Derrick Crass (born August 6, 1960) was an Olympic weightlifter for the United States.  In his early years he lifted under Coach and Mentor Ted Frank at the Belleville Weightlifting Club (IL) who laid the foundation for all future lifting achievements. In his early twenties he was selected to train at the Colorado Springs Training Facility and from then on was coached by Harvey Newton and Jim Schmitz. In 1996, he had the honor of gracing the cover of a CD, entitled Amazing Disgrace, by the rock band The Posies. The image was taken from the 1984 Olympic Games in Los Angeles, CA, USA.

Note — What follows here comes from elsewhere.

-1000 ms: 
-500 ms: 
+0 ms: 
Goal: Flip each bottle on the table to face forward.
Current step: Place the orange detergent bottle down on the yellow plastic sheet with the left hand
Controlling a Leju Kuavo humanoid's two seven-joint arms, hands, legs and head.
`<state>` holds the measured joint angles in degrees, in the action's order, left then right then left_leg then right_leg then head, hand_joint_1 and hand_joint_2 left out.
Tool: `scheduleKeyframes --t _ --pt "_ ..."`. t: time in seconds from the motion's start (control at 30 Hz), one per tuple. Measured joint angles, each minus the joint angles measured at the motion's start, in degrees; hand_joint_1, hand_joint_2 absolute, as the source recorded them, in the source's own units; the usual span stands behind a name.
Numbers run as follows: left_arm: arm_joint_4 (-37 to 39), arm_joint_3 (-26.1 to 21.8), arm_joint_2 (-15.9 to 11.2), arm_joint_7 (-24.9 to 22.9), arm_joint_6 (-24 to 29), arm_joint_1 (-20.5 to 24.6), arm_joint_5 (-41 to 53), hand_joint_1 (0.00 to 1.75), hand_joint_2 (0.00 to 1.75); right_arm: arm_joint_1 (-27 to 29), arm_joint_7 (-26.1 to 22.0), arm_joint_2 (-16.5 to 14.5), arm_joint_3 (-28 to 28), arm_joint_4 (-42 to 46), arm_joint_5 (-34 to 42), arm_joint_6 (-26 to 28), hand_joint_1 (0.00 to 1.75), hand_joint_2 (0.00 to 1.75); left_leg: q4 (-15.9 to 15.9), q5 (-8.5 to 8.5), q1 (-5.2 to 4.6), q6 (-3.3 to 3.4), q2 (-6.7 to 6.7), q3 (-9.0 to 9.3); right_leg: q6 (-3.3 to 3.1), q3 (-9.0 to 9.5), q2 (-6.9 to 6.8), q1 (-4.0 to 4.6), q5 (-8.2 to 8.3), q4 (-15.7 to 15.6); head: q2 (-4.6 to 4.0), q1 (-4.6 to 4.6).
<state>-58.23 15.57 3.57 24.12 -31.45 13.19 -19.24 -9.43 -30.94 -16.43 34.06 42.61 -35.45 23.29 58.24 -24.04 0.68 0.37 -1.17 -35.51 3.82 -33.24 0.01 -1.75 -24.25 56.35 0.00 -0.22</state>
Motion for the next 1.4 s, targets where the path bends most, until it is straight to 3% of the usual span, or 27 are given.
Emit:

Weightlifting achievements 
 Olympic team member (1984 and 1988)
 [Pan Am Games] team member (1987)
 Senior World Championship team member (1982 and 1989)
 Junior World Championships team member (1980)
 Gold Medalist in Oceania Championships (1984)
 Bronze Medalist in Pannonia Cup (1982)
 Silver Medalist in Manuel Suarez Cup (1987)
 Bronze Medalist in Moomba Cup (1990)
 Senior National Champion (1987, 1989, and 1990)
 Best Lifter at Senior National Championships (1989)

Notes of interest 
With his daughter, Rachel, they became the second father and daughter to compete together at a USA Senior National Championship (2002). To date, they are the only known father and daughter pair in the world to compete at the Junior World Championships and Senior World Championships. In 2010 Derrick Crass invented DC Blocks; stackable and portable weightlifting blocks made in the USA from 100% recycled plastic. Derrick currently resides in Ormond Beach, Florida. 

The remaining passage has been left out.